Microarray expression data from human TCRVg9-positive gamma delta T lymphocytes

We used microarrays to detail the global programme of gene expression by circulating TCRVgamma9+ gamma delta T cells isolated from healthy individuals,tested either as resting cells or cells activated by phosphoantigen BrHPP and IL-2at an early(+6hrs) and a late (+7days) timepoint. We find that with more “NK cell” genes than alphabeta T cells and more “T cell” genes than NK cells, the circulating TCRVgamma9+ gamma delta T cells cells have a hybrid transcriptome.

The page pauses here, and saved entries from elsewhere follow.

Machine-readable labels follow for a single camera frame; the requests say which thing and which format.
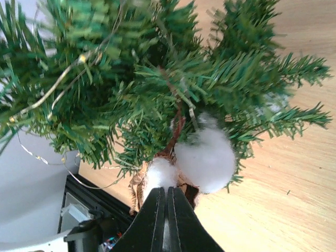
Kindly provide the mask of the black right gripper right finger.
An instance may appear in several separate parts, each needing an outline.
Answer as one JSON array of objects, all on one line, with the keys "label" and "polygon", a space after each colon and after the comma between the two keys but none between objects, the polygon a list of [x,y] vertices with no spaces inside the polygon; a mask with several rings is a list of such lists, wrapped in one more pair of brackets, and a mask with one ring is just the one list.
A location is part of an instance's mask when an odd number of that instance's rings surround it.
[{"label": "black right gripper right finger", "polygon": [[179,188],[169,188],[166,209],[170,251],[223,251],[202,226]]}]

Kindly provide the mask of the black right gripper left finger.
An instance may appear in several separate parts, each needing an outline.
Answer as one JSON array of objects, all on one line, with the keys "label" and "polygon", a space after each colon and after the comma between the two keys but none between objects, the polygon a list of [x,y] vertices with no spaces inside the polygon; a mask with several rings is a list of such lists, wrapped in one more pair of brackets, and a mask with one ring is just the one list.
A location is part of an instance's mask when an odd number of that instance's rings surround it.
[{"label": "black right gripper left finger", "polygon": [[132,224],[117,241],[112,251],[162,251],[165,207],[166,197],[164,188],[152,189]]}]

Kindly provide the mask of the white pompom ornament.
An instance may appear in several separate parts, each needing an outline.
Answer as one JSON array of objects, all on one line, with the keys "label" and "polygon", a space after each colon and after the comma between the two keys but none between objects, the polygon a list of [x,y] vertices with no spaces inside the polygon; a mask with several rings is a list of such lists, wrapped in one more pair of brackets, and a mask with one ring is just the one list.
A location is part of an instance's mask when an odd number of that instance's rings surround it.
[{"label": "white pompom ornament", "polygon": [[225,131],[207,112],[202,112],[197,120],[201,128],[187,142],[178,142],[171,154],[142,163],[128,185],[130,215],[142,207],[153,188],[177,186],[195,208],[200,194],[218,192],[231,181],[236,157]]}]

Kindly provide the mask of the small green christmas tree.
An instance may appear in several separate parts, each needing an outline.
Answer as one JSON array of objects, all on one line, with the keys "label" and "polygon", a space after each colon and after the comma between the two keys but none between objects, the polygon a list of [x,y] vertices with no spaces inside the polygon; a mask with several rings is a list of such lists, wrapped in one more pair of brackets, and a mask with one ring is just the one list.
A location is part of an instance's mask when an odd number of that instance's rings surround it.
[{"label": "small green christmas tree", "polygon": [[279,54],[276,1],[224,1],[203,42],[190,1],[41,1],[44,21],[1,3],[1,150],[21,130],[55,152],[134,174],[212,115],[231,142],[240,181],[251,144],[325,128],[318,103],[290,106],[304,84],[331,77],[324,58]]}]

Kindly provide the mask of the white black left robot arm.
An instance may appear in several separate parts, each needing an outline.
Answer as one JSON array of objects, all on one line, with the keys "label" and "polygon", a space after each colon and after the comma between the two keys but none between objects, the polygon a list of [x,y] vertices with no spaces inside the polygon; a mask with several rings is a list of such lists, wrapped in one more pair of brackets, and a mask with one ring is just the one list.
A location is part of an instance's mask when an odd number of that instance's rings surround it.
[{"label": "white black left robot arm", "polygon": [[51,237],[1,243],[1,251],[111,251],[121,236],[113,217],[90,219]]}]

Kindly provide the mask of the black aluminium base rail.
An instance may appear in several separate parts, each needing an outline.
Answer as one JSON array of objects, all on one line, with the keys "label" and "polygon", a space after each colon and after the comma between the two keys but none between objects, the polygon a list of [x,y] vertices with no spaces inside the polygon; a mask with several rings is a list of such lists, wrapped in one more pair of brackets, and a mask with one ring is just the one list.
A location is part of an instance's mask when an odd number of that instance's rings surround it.
[{"label": "black aluminium base rail", "polygon": [[129,207],[81,175],[68,175],[62,199],[58,233],[72,229],[80,222],[98,217],[113,217],[118,221],[120,231],[125,231],[134,217]]}]

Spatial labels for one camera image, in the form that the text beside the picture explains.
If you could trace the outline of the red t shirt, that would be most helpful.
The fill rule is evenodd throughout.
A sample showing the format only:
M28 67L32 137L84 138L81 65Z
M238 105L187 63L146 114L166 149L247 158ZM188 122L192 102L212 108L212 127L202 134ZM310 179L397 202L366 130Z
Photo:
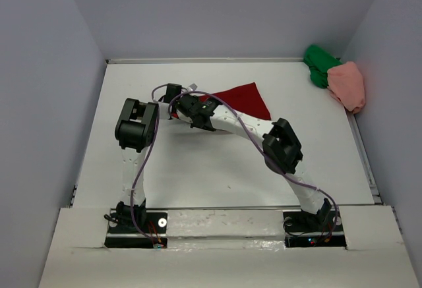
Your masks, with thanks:
M257 119L271 120L271 114L255 83L244 84L223 92L216 92L213 93L213 96L224 100L234 110L246 113Z

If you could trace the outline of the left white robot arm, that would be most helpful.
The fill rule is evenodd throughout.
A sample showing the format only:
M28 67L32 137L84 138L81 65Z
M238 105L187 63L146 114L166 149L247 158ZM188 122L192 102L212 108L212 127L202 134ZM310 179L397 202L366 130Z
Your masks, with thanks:
M122 152L122 193L112 216L114 223L132 232L144 233L147 222L146 195L143 187L143 171L154 146L160 122L160 103L168 104L175 96L186 91L179 84L164 84L162 99L141 102L127 98L117 124L115 139Z

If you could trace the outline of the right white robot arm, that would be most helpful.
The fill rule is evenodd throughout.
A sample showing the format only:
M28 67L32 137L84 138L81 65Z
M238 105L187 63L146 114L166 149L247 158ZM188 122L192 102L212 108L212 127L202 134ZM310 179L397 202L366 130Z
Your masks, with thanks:
M170 101L169 111L190 122L192 128L223 130L250 140L266 166L281 175L296 195L303 214L301 223L312 230L327 231L329 237L338 218L337 205L307 173L302 145L290 123L283 118L266 121L251 117L215 95L210 94L206 101L201 101L197 94L197 91L179 94Z

The gene signature of the activated cells recapitulates their physiological functions: Th1 cytokine, chemokine and cytotoxic activities at first and mitotic activity at later time points. The gene expression pattern of activated normal gamma delta T cells is nevertheless clearly distinctive from that of NK/T and peripheral T cell lymphomas of the gamma delta subtype. Human TCRVg9positive gamma delta T cells were isolated from PBMC by cell sorting (>98% purity) and activated for RNA extraction and hybridization on Affymetrix microarrays. Samples comprise cells before activation (control time 0), early after activation with BrHPP/IL2 (+6 hours) and at a later timepoint of the activated in vitro culture with BrHPP/IL2 (day 7).